• **Your goal**
Starting at the first line and ending at the last, repeat the material word for word.

═══ Data shown ═══

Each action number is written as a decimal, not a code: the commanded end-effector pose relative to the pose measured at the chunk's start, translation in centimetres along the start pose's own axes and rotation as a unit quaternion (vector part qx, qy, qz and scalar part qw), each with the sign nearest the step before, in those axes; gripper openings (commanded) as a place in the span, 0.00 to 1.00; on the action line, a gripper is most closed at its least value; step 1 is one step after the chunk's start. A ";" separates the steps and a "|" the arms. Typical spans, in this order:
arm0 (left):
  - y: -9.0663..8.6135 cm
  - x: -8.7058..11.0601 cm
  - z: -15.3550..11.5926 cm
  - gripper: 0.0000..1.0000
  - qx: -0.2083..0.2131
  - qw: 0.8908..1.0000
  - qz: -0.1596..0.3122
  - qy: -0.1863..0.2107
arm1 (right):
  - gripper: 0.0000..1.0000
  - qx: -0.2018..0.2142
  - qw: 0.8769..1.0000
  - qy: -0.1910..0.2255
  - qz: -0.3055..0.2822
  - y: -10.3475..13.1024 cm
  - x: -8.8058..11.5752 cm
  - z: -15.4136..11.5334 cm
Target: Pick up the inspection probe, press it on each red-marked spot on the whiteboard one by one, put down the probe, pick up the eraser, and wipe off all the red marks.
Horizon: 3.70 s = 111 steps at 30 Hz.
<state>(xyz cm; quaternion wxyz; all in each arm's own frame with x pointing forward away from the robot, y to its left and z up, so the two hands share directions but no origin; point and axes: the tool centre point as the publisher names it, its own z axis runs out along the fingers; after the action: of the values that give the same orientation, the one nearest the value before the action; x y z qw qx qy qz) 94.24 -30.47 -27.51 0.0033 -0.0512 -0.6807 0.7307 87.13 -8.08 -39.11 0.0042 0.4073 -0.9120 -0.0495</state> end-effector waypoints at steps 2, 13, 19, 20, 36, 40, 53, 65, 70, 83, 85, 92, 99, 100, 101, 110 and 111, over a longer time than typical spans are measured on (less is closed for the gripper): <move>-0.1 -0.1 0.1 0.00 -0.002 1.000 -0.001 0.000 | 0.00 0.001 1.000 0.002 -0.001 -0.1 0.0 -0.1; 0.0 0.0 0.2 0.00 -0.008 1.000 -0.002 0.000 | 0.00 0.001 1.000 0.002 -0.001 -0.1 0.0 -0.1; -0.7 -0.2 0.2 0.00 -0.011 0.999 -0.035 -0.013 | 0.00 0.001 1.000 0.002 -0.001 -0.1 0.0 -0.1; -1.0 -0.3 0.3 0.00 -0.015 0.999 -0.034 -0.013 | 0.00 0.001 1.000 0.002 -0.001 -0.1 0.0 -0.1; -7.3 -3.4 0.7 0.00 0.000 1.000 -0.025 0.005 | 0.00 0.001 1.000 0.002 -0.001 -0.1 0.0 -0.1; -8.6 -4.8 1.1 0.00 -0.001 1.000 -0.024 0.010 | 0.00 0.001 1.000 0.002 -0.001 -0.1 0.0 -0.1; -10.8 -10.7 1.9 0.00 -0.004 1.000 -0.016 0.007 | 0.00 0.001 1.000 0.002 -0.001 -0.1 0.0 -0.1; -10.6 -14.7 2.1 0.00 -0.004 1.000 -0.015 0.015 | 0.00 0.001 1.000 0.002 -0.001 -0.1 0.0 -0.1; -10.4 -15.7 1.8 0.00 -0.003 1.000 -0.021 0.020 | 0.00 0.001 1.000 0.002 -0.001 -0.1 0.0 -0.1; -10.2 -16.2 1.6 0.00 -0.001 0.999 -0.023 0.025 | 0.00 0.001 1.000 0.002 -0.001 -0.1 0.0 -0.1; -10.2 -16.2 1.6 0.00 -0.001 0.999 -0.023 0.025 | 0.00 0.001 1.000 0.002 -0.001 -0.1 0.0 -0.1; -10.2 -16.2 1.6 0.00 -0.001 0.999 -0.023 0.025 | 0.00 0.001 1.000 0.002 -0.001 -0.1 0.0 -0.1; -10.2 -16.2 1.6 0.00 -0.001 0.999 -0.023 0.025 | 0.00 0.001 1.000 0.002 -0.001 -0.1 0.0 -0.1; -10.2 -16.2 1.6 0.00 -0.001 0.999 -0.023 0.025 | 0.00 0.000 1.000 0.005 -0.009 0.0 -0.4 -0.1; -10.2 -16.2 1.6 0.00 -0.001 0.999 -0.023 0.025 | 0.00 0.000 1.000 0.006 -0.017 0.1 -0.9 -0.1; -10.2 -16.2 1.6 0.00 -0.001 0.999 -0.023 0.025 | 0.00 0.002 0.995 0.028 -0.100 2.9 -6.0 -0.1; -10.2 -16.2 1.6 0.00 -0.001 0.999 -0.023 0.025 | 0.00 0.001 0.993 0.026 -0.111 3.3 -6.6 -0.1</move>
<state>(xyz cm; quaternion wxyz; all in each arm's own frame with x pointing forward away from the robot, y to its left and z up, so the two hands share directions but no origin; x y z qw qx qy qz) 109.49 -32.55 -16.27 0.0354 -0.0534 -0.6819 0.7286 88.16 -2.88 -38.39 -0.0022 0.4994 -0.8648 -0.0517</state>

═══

• **Answer to the exercise**
Each action number is written as a decimal, not a code: the commanded end-effector pose relative to the pose measured at the chunk's start, translation in centimetres along the start pose's own axes and rotation as a unit quaternion (vector part qx, qy, qz and scalar part qw), each with the sign nearest the step before, in those axes; gripper openings (commanded) as a place in the span, 0.00 to 1.00; on the action line, a gripper is most closed at its least value; step 1 is one step after the chunk's start. A ";" separates the steps and a "|" the arms. Typical spans, in this order:
arm0 (left):
  - y: -9.0663..8.6135 cm
  - x: -8.7058..11.0601 cm
  - z: -15.3550..11.5926 cm
  - gripper: 0.0000..1.0000
  - qx: -0.2083..0.2131
  - qw: 0.8908..1.0000
  - qz: -0.1596..0.3122
  - qy: -0.1863..0.2107
arm1 (right):
  - gripper: 0.0000..1.0000
  - qx: -0.2018..0.2142
  - qw: 0.8769..1.0000
  - qy: -0.1910..0.2255
  - qz: -0.3055..0.2822
  - y: -10.3475..13.1024 cm
  - x: -8.8058..11.5752 cm
  - z: -15.4136..11.5334 cm
Target: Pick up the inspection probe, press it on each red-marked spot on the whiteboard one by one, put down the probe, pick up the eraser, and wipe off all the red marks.
Horizon: 3.70 s = 111 steps at 30 Hz.
<state>(xyz cm; quaternion wxyz; all in each arm's own frame with x pointing forward away from the robot, y to its left and z up, so the two hands share directions but no origin; point and axes: the tool centre point as the publisher names it, its own z axis runs out along the fingers; after the action: of the values that give the same orientation, the one nearest the value before the action; x y z qw qx qy qz) 94.24 -30.47 -27.51 0.0033 -0.0512 -0.6807 0.7307 87.13 -8.08 -39.11 0.0042 0.4073 -0.9120 -0.0495</state> end-effector waypoints at steps 2, 13, 19, 20, 36, 40, 53, 65, 70, 83, 85, 92, 99, 100, 101, 110 and 111, over a longer time than typical spans are measured on (less is closed for the gripper): <move>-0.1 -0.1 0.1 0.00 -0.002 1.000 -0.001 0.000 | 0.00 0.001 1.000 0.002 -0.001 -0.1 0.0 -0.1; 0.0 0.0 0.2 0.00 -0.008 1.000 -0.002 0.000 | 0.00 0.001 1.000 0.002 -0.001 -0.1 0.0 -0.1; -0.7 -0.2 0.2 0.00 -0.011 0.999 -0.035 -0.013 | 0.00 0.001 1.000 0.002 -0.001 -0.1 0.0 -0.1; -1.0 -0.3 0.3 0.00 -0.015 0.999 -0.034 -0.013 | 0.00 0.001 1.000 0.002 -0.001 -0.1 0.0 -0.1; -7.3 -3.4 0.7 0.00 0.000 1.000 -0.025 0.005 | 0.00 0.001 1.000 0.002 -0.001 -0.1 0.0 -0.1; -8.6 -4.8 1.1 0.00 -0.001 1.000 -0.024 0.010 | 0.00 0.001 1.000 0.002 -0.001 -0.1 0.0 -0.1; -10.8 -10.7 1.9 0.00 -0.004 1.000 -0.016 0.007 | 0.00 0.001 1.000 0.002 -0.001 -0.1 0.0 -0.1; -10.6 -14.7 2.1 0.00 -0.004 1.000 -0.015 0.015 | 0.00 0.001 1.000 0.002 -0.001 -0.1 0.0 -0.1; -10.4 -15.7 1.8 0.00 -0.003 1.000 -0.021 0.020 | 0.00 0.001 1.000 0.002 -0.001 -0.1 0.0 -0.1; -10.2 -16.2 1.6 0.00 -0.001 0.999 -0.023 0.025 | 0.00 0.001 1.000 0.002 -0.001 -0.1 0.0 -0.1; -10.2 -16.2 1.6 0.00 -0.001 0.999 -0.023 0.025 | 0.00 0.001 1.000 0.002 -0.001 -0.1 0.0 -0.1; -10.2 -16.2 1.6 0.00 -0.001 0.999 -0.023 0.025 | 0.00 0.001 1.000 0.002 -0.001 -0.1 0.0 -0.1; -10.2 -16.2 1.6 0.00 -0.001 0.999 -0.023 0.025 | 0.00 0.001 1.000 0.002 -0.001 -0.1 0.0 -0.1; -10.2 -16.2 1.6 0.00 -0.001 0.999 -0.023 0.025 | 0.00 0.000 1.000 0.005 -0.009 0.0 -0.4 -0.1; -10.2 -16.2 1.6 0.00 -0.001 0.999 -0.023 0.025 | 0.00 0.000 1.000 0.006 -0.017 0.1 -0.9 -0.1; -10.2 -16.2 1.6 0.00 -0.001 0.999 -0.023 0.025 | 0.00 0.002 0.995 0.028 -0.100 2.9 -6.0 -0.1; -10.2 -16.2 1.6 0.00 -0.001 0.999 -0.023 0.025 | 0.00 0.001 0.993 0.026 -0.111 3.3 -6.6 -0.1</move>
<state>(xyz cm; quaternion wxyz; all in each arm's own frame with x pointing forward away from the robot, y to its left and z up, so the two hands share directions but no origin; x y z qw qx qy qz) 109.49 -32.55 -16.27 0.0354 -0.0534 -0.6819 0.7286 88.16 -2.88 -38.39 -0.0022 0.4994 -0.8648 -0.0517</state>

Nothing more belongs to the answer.